▶ _Assigned task_:
Identify every line in the records below that contains the word "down", and reproduce each one.

▶ _Recorded data_:
------------------------------------------------

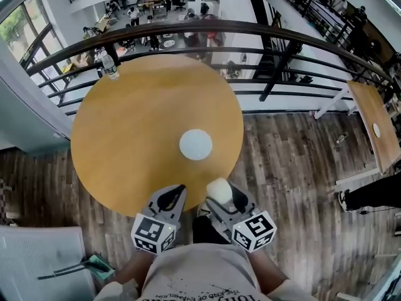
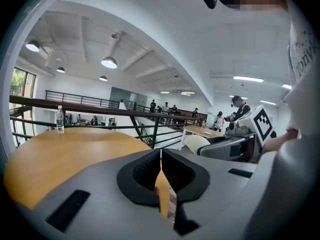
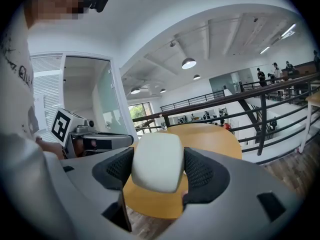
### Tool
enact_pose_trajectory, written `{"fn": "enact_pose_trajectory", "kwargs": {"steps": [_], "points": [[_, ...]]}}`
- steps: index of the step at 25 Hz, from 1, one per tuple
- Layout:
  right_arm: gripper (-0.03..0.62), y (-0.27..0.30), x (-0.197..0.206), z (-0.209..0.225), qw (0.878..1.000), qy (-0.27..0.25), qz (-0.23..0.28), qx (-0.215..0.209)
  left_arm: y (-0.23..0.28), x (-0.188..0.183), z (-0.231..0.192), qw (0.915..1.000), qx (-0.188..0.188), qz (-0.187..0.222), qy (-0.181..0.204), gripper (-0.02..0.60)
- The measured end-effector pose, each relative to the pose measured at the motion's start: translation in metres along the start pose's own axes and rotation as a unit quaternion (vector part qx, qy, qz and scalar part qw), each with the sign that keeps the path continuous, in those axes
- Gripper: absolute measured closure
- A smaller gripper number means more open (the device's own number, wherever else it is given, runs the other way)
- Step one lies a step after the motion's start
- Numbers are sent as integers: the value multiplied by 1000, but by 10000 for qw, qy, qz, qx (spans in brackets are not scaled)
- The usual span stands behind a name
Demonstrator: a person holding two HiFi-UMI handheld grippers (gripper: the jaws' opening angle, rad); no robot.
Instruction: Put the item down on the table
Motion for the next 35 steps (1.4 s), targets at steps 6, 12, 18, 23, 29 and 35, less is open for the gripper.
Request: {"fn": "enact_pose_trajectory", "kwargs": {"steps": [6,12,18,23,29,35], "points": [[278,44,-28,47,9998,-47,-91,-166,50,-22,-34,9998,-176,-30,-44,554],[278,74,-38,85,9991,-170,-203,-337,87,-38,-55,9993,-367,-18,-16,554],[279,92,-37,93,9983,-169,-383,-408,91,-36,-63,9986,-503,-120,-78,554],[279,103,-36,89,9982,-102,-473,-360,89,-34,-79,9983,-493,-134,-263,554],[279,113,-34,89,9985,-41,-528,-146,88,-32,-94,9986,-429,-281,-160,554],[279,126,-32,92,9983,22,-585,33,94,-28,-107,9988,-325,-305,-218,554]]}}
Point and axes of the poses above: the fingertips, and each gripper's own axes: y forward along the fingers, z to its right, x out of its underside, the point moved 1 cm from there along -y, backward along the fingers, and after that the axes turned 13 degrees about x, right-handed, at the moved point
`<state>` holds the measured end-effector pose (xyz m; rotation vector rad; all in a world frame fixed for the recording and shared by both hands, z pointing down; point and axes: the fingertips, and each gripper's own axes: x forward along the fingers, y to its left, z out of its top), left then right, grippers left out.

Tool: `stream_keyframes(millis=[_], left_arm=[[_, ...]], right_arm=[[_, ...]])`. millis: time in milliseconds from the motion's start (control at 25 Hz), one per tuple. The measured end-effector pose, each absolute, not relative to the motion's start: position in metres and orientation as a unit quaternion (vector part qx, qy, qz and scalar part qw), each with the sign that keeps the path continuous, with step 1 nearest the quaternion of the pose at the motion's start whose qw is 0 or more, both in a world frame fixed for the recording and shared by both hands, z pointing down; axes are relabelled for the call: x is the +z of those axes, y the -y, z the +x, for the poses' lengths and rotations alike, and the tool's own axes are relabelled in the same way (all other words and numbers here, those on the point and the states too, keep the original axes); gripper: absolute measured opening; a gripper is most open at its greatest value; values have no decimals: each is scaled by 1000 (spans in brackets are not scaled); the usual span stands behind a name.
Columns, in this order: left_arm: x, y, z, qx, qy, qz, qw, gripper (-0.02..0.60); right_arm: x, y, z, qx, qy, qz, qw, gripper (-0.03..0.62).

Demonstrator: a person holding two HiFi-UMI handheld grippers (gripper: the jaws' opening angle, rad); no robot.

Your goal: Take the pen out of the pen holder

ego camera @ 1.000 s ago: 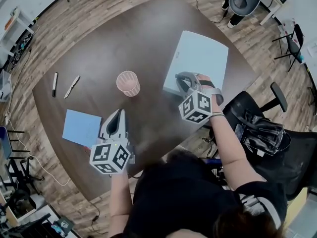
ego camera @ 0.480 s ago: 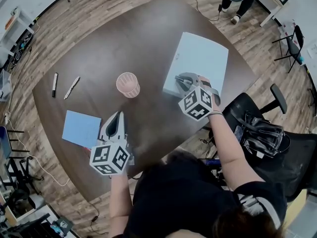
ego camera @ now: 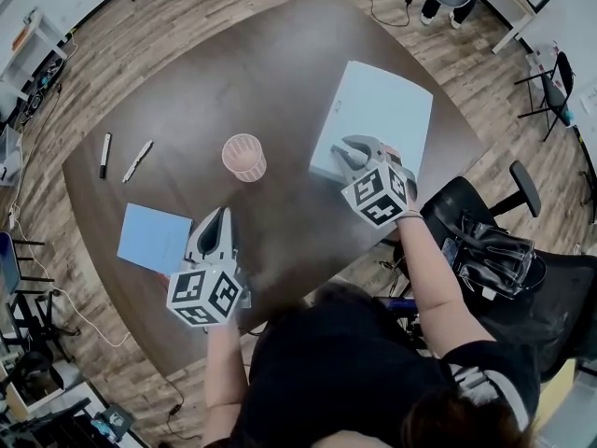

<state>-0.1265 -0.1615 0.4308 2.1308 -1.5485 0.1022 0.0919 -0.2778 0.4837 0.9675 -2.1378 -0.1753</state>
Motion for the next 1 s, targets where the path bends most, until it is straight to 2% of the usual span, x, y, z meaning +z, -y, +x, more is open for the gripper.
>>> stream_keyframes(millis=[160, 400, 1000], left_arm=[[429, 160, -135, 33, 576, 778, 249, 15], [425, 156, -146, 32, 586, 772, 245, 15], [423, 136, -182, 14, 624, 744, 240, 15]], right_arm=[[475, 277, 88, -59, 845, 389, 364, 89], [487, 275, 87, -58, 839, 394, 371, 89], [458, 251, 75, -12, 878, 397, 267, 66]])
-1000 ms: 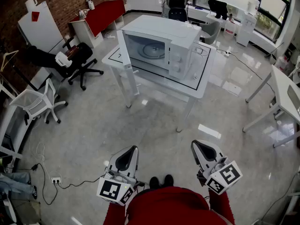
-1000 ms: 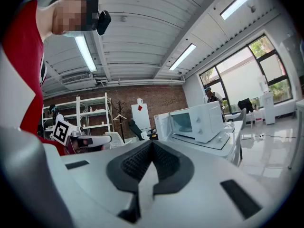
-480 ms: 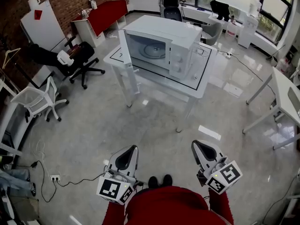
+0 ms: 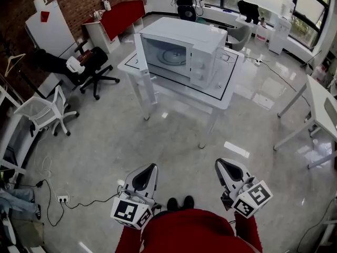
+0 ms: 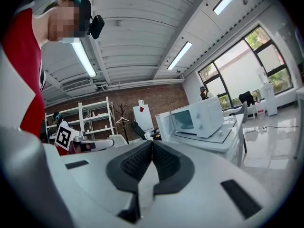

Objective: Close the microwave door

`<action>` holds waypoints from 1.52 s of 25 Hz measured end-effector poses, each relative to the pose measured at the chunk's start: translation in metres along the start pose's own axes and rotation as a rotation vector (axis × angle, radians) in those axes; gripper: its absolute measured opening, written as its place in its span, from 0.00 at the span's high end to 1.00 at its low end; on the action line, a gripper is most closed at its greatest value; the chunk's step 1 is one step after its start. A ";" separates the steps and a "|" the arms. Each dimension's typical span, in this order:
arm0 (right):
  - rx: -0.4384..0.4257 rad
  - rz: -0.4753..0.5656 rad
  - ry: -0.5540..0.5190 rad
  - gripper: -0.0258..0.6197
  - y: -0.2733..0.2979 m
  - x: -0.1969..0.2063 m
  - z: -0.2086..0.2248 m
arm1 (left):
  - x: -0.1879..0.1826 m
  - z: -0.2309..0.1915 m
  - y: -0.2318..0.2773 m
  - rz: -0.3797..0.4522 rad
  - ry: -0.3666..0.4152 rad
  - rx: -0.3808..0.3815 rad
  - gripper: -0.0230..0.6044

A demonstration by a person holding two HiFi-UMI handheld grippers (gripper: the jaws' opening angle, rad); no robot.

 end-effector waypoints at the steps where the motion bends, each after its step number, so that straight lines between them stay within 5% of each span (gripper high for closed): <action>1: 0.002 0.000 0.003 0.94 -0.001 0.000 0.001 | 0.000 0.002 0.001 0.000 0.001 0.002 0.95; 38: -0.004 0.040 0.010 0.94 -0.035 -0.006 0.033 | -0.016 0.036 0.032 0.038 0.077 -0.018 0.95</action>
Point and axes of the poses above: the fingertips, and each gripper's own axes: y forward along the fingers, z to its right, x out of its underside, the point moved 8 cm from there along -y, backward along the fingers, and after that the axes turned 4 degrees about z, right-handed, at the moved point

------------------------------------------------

▶ _Task result_:
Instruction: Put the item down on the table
`<state>` holds the measured end-effector pose (xyz m; rotation vector rad; all in a world frame fixed for the recording and shared by both hands, z pointing down; point and axes: the fingertips, and each gripper's own axes: x forward along the fingers, y to its left, z out of its top), left then right, grippers left out.
Tool: `stream_keyframes(millis=[_], left_arm=[[_, ...]], right_arm=[[_, ...]])`. millis: time in milliseconds from the motion's start (control at 25 Hz), one per tuple. The measured end-effector pose, each absolute, not relative to the motion's start: position in metres and orientation as a unit quaternion (vector part qx, qy, qz and scalar part qw), each with the sign that keeps the path continuous, with step 1 nearest the quaternion of the pose at the motion's start whose qw is 0 or more, both in a world frame fixed for the recording and shared by both hands, z pointing down; axes are relabelled for the call: x is the +z of those axes, y the -y, z the +x, for the poses' lengths and rotations alike, and the tool's own axes are relabelled in the same way (all other words and numbers here, those on the point and the states too, keep the original axes); gripper: absolute measured opening; a gripper is most open at its greatest value; values have no decimals: each is scaled by 1000 (spans in brackets are not scaled); the usual span stands behind a name.

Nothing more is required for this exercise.